Back to the degree-granting MOOCs (can I call them that?): they decided the only way of evaluating students was the traditional way of evaluating students, namely, have them write an exam they way they normally would. So…

students turn on their webcams, rotate them around the room to prove that there is nobody around helping them, and keep these on and focused on them for the duration of the test. I believe the microphone is kept on as well. And there is a person on the other end of the connection keeping an eye on the student! Holy 19th-century non-scalable solutions, Batman!!!

This is a great opportunity for an unskilled proctor who otherwise would not have gainful employment. I have no idea how much they make, and what trauma they go through, having to spend their waking hours watching students bent over exam books.

The final aspect of scaling is that when we have essay-type questions (say, ‘develop an algorithm to do x’), a human grader is going through these and assigning scores. Even if we overload a poor TA with 100 exams, the larger the course, the correspondingly larger staff needed to manage just the grading.

I think we’ve been going about this the wrong way. We’ve been trying to replicate what we do offline to the online world, which leads to issues like the above. How might we look at this from a fresh perspective? Glad you asked!

• Goal: Provide feedback to the student on which areas they are doing well and areas for improvement. This is (or should be) the only reason to conduct exams, but that is fodder for another article. A secondary goal is to provide a normalized score that accurately captures the student’s capabilities in the subject. Ultimately, we would like to measure how much a student has learnt.
• The means of measurement have to be scalable. It should work across thousands or tens of thousands of students.
• It should not be possible (too restrictive? Maybe it should be very difficult) to game the measurement

We can think about how technology can solve these issues once we have clarity on what we are trying to solve!

Thoughts?

Little Things

Student activities: Operate a slot machine using your eyes

This is cool and fun and took just a few days to do. BUT this could be done by using other interfaces – mouse, keyboard, sound(?), etc. What would be a good use of eye-tracking or blinking that would not be possible with existing interfaces?

Learning by Explaining

It’s incredibly useful to have students work with a partner, rather than doing exercises alone. They start discussing approaches and ideas and have to explain their thinking to each other. This forces them to consider whether their approach is valid, and the act of talking about what they are thinking deepens their understanding as well. Bouncing ideas off of each other leads to further ideas, that would not have come about.

The most fun sessions are when the room is noisy with conversations between pairs of students, conversations across the entire class, students taking hints from each other, offering solutions to solving particularly knotty problems and egging each other on. And most times, we end up with solutions very different from what I had come up with — which is brilliant!

Learning from mistakes

[Inspired by Dennett’s Intuition Pumps]

My current approach and where I’d like to be works 1:1 or in a small group, much more difficult to do in a lecture-style setting.

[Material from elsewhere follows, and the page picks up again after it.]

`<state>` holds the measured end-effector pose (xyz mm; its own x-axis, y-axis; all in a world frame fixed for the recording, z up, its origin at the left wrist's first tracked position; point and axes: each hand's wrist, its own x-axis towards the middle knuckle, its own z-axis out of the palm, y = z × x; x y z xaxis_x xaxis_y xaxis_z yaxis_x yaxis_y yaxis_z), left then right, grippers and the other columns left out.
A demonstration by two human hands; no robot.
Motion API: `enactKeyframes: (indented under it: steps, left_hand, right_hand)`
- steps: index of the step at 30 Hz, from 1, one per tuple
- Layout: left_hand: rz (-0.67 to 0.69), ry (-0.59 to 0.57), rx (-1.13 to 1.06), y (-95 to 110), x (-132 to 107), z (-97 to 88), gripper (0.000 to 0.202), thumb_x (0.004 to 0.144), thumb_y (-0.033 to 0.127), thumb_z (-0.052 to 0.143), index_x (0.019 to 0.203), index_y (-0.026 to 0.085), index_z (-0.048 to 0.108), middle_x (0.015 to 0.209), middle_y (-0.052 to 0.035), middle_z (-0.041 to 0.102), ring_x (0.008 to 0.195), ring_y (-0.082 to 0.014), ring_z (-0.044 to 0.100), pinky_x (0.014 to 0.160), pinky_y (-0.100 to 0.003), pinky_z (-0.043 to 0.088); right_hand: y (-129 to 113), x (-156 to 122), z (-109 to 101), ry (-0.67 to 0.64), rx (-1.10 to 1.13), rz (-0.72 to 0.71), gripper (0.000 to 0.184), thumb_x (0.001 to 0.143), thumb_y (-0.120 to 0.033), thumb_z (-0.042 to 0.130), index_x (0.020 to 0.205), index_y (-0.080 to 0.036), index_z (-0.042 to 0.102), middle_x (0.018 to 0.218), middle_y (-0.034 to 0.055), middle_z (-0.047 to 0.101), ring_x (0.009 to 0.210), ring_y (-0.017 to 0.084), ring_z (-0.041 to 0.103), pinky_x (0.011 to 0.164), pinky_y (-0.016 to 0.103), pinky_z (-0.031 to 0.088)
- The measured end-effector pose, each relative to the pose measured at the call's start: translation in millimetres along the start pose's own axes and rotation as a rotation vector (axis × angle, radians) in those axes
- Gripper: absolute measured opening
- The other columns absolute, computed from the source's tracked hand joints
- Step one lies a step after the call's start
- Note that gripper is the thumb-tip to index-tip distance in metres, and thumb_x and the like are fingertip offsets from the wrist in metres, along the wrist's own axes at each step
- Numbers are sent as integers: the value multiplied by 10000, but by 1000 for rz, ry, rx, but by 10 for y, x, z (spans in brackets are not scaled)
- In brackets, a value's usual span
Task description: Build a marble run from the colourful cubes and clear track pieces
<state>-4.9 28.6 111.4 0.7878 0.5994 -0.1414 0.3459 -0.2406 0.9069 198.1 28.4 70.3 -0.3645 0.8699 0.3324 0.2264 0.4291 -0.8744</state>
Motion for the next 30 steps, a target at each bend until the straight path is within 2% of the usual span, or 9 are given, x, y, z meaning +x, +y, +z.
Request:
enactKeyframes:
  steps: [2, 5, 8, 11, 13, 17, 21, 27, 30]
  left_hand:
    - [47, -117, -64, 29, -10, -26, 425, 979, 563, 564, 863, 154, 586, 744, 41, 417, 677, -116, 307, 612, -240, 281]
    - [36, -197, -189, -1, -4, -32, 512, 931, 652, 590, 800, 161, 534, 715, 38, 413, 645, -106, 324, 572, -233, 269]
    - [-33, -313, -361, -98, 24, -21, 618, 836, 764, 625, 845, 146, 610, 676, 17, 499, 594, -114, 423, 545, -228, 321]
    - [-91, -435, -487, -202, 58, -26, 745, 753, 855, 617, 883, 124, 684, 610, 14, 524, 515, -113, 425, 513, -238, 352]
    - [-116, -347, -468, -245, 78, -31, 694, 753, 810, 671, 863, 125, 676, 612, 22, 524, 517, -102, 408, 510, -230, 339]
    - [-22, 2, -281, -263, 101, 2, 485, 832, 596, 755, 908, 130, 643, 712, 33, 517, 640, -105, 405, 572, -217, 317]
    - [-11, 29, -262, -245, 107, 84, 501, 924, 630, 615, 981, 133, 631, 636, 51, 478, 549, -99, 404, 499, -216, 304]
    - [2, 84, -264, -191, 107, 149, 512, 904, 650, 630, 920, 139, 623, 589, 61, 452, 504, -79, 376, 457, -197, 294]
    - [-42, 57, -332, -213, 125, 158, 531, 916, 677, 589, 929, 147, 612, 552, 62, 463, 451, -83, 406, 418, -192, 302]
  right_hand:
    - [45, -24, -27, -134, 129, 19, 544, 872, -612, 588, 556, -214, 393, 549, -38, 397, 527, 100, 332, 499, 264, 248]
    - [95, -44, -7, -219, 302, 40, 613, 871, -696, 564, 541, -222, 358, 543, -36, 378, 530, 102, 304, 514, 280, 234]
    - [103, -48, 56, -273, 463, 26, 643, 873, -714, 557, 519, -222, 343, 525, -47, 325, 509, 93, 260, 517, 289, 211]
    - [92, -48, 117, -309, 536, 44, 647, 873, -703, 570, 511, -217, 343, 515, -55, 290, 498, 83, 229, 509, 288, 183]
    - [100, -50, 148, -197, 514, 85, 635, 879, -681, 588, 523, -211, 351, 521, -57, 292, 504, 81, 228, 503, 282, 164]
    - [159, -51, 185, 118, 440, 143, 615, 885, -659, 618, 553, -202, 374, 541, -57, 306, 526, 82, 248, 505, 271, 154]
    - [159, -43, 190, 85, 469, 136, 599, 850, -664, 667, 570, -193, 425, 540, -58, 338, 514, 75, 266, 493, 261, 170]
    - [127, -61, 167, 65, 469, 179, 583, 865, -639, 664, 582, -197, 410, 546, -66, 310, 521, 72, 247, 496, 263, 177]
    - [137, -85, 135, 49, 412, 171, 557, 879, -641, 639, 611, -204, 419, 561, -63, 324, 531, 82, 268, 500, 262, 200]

When I’m trying to teach a new concept – programming, algorithm, mathematics – I try to give students a bit of structure and context and get them to develop the solution. The amount of structure and context varies from student to student, and its not easy getting it right. Done well, students reach that aha! moment on their own. I’ve been doing this unconsciously for quite a while, but its probably time to do this with more structure (hah!).

One more aspect I would like to add is having students reflect on failed approaches. This may also require reducing the context and allowing them to try out a variety of approaches.  A lot of learning can happen in this analysis. The downside is that it needs time and it needs willingness to expend the effort.